The heroes of the new novel “Iron Steam” are twin brothers. One is a restorer of ancient books, obsessed with the idea of ​​​​breeding a new, sinless human breed. In order to interest the powers that be in his project, he needs to bind his treatise using miraculous material, the natural elements of which can only be obtained in Tajikistan, in the burning mines of the Yagnob Valley.

His brother will help him bring these ideas to life: he assembles an expedition and sets off on a journey that will change their destinies, and, perhaps, all of humanity...

American short stories

Collective collections Classic prose Absent

The collection presents the works of three famous American writers who have made significant contributions to world literature. It will be of interest to people who know the basics of English and are improving their skills in it. Frank Norris. The ship that saw a ghost Jack London.
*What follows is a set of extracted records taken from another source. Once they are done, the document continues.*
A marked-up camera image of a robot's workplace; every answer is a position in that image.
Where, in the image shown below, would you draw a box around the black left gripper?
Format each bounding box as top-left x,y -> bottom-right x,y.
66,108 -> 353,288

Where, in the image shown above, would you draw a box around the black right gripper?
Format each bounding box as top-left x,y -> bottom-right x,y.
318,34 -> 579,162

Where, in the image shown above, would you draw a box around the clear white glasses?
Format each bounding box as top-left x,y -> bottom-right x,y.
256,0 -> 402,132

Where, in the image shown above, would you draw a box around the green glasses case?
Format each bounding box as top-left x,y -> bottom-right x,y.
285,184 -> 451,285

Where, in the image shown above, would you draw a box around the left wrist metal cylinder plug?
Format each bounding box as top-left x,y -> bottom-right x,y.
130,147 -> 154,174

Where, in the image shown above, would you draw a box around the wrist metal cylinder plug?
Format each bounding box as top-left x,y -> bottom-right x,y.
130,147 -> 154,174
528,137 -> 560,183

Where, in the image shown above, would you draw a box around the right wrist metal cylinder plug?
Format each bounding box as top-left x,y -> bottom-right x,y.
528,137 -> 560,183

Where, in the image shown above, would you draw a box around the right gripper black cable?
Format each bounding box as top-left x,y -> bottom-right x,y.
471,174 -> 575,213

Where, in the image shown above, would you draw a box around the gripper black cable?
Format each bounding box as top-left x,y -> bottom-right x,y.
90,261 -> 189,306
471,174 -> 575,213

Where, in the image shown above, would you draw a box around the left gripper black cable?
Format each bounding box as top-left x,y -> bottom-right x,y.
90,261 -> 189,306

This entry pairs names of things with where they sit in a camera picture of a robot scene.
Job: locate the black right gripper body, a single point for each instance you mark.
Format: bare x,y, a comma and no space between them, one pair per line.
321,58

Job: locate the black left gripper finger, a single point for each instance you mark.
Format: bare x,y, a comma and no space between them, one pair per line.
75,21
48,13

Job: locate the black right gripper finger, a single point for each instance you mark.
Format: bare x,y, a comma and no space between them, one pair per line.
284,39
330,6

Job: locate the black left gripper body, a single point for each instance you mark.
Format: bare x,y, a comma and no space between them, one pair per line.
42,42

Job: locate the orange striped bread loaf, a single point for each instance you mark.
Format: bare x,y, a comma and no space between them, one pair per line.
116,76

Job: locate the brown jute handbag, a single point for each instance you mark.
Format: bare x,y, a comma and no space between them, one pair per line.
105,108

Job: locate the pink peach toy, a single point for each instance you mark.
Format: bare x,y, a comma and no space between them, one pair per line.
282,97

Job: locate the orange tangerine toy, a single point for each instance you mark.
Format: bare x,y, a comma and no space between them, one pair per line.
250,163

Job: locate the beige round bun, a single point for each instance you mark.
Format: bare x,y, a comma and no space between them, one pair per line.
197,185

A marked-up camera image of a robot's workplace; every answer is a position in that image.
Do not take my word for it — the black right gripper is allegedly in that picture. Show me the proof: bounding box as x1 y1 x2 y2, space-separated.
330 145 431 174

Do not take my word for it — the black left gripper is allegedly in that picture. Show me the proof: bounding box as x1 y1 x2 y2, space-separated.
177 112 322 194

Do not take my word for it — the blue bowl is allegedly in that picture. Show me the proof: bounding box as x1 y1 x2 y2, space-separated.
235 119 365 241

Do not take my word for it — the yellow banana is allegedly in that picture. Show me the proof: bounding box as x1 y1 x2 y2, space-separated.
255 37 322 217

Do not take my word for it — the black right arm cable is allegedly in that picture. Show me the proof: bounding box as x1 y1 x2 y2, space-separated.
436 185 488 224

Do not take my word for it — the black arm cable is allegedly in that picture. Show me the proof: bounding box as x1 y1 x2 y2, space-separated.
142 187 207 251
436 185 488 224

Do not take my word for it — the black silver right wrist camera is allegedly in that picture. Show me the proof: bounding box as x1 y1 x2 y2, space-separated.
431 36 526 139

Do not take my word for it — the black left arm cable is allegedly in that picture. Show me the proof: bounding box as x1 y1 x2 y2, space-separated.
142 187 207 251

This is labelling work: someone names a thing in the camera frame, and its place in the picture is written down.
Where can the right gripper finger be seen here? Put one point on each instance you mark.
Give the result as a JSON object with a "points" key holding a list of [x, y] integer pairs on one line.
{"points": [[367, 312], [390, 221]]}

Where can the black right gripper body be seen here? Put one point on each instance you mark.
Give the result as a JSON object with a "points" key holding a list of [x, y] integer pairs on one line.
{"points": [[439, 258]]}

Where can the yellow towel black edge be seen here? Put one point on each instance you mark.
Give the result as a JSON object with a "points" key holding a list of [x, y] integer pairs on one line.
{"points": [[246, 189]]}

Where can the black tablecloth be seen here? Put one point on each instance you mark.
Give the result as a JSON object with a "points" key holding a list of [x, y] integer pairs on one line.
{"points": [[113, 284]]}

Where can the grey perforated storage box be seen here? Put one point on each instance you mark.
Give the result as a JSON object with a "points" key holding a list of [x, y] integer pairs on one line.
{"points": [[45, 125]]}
To build a fire Edgar Allan Poe. The pit and the pendulum NORRIS Benjamin Franklin was an American writer and journalist of the Progressive Era, one of the first to bring French naturalism to American literature. LONDON Jack is an American writer of adventure stories and novels.

The Son of the Wolf: Tales of the Far North

Jack London Classic prose Absent

Jack London (real name John Griffith) is an American writer. In his youth, he changed many random professions, traveled and even spent a month in prison for vagrancy. In northern stories, London contrasts civilization with a world of untouched nature, but, believing in the beneficent nature, it never ceases to admire the technical and cultural achievements of civilization.

In his works, life is simple and cruel, requiring from people endurance, courage, willpower and endurance. The writer poetizes the right of the strong, admires the manifestations of the anarchic principle in his heroes. The audiobook was read by professional American actor Adam Maskin in English.

Sister Kerry

Theodore Dreiser Classic prose Absent

Theodore Dreiser (1871–1945) was an outstanding American writer and public figure. The trilogy “Titan”, “Stoic” and “Financier” brought him worldwide fame, and the pinnacle of his creativity was “American Tragedy”. “Sister Carrie” (1900) is Dreiser’s first novel.

The book tells the story of how the notorious “American Dream” is actually realized, when a person from the bottom of society, overcoming obstacles, moves towards his goal and reaches the heights of success. The main character of the novel is Caroline (Kerry) Mieber, an eighteen-year-old provincial girl from a poor family.

Arriving to visit her older sister in Chicago, she is forced to take a hard, low-paid job in a factory: they won’t hire her anywhere else. Exhausting poverty pushes a fragile girl onto the path of a kept woman - the mistress of successful men who manipulate her, seducing her with false promises.

Meanwhile, Kerry dreams of becoming an actress. You will find out whether her dream will come true by listening to the audio version of the novel. © & ℗ OOO "1C-Publishing" Translation - Mark Volosov Music - Vyacheslav Tupichenko.